Customers do not have the patience to wait out the purchase lifecycle. Real value resides not only in the products and services a company provides but also in its delivery. Therefore, sellers must leverage the right tools and analytics to build a journey that addresses the buyers’ needs.
Traditional organizations continue to have a strong advantage due to the depth and versatility of their offerings. Take insurance, for example; traditional insurers have robust product offerings and an extensive customer base that keep them on the leading edge. On the other hand, their legacy organization structures and internal, outdated tech stacks blunt that edge. They may still be ahead of the game now, but the old playbook won’t work moving forward.
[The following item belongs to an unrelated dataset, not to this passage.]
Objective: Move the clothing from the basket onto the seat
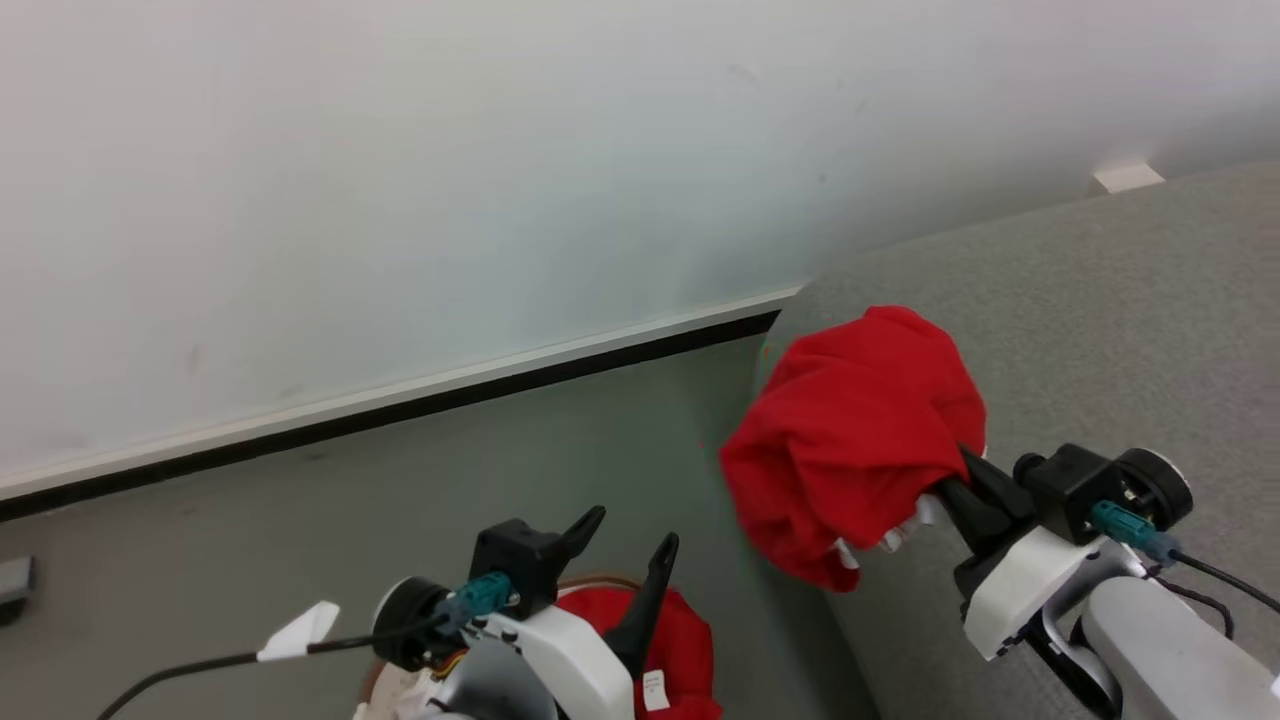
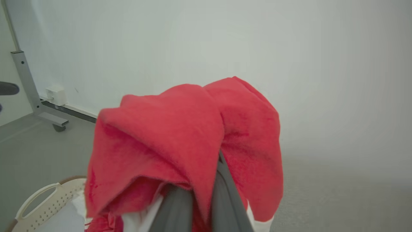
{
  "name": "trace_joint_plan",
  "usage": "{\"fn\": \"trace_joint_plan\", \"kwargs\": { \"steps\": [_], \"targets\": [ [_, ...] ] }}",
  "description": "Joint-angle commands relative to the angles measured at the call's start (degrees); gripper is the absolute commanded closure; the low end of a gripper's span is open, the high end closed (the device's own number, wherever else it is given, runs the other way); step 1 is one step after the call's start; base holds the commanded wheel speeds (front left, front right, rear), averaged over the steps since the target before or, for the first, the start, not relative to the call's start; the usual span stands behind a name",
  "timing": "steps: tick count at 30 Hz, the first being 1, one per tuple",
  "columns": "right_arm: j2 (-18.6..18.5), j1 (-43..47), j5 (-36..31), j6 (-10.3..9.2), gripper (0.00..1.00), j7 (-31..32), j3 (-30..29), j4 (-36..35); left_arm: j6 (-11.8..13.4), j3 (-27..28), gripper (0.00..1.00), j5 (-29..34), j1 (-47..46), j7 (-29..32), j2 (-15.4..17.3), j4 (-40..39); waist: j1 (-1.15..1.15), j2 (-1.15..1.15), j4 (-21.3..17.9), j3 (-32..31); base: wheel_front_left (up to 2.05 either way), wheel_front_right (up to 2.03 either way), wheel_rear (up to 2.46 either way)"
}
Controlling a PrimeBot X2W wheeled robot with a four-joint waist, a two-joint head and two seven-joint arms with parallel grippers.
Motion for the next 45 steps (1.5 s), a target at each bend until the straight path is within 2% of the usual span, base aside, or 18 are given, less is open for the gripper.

Kate Leggett, Principal Analyst at Forrester Research, recently addressed this issue at an ITC event, saying, “They use over a dozen disconnected systems over a workday! They are hunting and toggling between various systems to get work done, and it can really slow them down.”
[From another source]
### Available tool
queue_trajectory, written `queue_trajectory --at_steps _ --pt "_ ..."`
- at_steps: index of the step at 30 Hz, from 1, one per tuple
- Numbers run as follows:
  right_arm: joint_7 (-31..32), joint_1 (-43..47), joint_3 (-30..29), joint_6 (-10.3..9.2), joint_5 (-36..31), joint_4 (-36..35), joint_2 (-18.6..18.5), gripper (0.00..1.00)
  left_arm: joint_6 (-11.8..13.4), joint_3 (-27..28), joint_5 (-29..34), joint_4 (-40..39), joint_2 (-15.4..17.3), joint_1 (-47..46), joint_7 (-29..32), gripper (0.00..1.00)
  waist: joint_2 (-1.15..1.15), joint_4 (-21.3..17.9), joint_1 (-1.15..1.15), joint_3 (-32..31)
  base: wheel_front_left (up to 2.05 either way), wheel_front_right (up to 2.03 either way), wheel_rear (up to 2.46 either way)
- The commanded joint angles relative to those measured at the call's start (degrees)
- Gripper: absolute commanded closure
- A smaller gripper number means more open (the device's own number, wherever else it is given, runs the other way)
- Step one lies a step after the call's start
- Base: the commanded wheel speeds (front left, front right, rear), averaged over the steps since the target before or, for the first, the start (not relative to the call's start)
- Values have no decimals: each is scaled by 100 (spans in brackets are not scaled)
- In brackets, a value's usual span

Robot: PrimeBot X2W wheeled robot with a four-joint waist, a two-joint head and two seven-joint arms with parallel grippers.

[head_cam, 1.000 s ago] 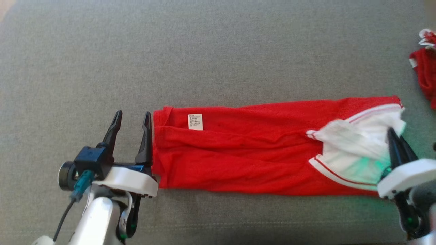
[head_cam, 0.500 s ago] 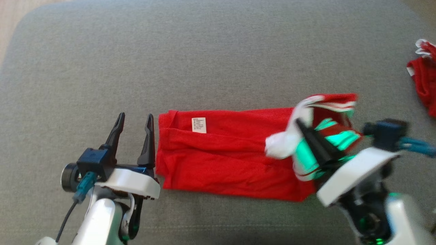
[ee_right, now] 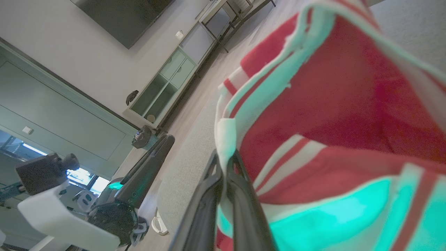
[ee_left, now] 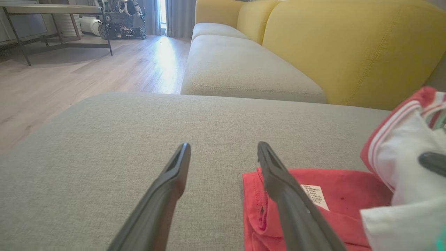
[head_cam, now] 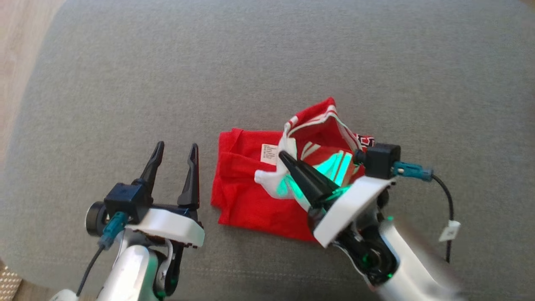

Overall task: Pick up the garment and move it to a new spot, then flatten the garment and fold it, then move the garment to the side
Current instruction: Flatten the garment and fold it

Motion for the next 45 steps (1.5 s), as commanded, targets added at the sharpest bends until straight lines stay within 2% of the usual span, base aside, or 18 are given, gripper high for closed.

Winning isn’t just about going digital with the right tech stack. It’s also about ensuring that the output is seller-friendly—mobile-first, real-time, and available through a unified dashboard or single pane of glass.
According to RAIN Group, the average sales rep takes eight touchpoints to generate a conversion. Top performers do it in five. Replicating what top-quartile sales reps are doing can significantly impact overall sales productivity. Many organizations will invest heavily in developing artificial intelligence and machine learning algorithms to identify the most profitable behaviors and correlate them to tangible sales outcomes. Giving sellers access to these playbooks, best practices, and insights at the right moments will be a priority for technology leaders.
This way, sales teams are automatically getting upskilled by imitating the winning behaviors of the best workers, driven via a nudge or intervention. Sales organizations that can identify and address these gaps through light rewiring (rather than a massive transformation) will gain a massive technological lead.
What Won’t Work
Average understanding of customer needs
Asking a customer the same thing in two different ways, and engaging with a customer without complete information and background, is a massive setback to the selling process. With plenty of data available within the organization and on external websites, sellers should be able to stitch together a good understanding of what their customers need. An in-person conversation should be the next step of the process to deepen the understanding of their need and look for answers.
The wrong approach to engaging buyers
Approaching a buyer without consent or selling products and services that fetch sellers’ incentives but do little to the buyer are sales techniques that need to go out the window. Customers are willing to take a seller’s advice to address a problem statement. Instead of pushing solutions that garner the highest commission, sellers need to listen and understand the customer’s pain points to provide the best possible answer to the problem.
Wait for the overall digital transformation
Sales teams need to be innovative and can’t afford to wait until the larger organization is due for a digital transformation. The value that digital tools bring to a sales team is too impactful to be driven by anything other than customer needs. The longer you wait to fill gaps in your system, the less you have meaningful engagement with your customers.
The torrid pace of digitization across the last three years will settle into a requirement for 2023: Personalization, use of analytics, and optimized solutions will be the standard for salespeople. Only with those tools will they be able to make deep, meaningful connections to customers that solve problems and drive revenue.